When the car had brought them all home again, under Jane’s handling, “without one bit of help from Win this time!” she triumphantly reminded her family, the girls huddled together in the hall and in animated whispers discussed the suggestion they had received.

“It seems perfectly ridiculous to establish a Day Nursery in Vineclad,” said Mary, anxious to do so, but equally anxious not to make their charity absurd.

“But Joel knows!” Florimel said aloud, immediately clapping her hand over her lips. “He knows a great deal besides, but he must know that neighbourhood.”

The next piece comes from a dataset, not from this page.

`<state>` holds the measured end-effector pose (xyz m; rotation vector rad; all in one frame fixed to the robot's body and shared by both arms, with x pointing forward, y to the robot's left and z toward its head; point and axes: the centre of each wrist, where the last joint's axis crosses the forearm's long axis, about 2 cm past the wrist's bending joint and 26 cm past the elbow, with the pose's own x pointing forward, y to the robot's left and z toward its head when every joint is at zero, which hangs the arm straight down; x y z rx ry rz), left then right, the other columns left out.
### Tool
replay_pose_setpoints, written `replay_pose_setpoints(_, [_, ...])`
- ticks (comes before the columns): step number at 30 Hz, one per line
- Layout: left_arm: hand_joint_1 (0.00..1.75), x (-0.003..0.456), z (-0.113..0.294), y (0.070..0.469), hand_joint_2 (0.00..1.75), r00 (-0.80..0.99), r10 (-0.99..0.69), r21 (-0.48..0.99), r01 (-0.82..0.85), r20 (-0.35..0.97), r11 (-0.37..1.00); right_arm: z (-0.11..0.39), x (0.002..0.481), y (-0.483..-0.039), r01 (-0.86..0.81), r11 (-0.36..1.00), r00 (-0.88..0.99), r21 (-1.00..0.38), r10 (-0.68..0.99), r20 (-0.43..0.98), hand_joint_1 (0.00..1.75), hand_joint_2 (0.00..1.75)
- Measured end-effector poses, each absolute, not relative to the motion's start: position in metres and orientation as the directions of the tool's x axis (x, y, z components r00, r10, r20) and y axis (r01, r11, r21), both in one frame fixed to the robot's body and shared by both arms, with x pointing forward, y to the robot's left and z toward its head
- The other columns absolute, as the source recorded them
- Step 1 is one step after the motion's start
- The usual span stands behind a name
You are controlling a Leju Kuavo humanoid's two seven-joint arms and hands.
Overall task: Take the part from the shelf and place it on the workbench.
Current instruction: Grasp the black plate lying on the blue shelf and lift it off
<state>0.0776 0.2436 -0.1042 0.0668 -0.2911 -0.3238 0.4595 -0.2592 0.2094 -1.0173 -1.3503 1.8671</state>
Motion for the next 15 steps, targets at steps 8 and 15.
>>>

“Win told me coming home that Hammersley & Dallas had once had some law case to settle near there, real estate quarrel, and that there were hardly any Americans over there. There are poor Italians, and some Hungarians working in that mill. Fancy, in Vineclad! We don’t know our own town across its width!” said Jane. “We’ll get up an entertainment for a Day Nursery and a—‘a Dispensation’ for the little youngsters over there. It’s all right, Mary; it must be needed if that man says so. But I’ve often noticed that almost any object is all right, enough excuse, I mean, if people want to have an entertainment.”

“I’m sure we don’t want it ourselves!” sighed Mary.

“No, indeed! No fussing for me! I’d rather stay outdoors; summer’s short enough!” Jane confirmed her.

“Well, I don’t know!” said Florimel. “We’ve been outdoors all our lives, in the garden, summers. I’d like to do some perfectly gloriumphant stunt, if madrina could train me to, something that went with a zip!”

“That’s the way it would go if you did it, even if it was sitting fishing in a pond where there wasn’t one fish to bite!” declared Mary, rumpling Florimel’s black hair and laughing as she shook her lightly and kissed her hard.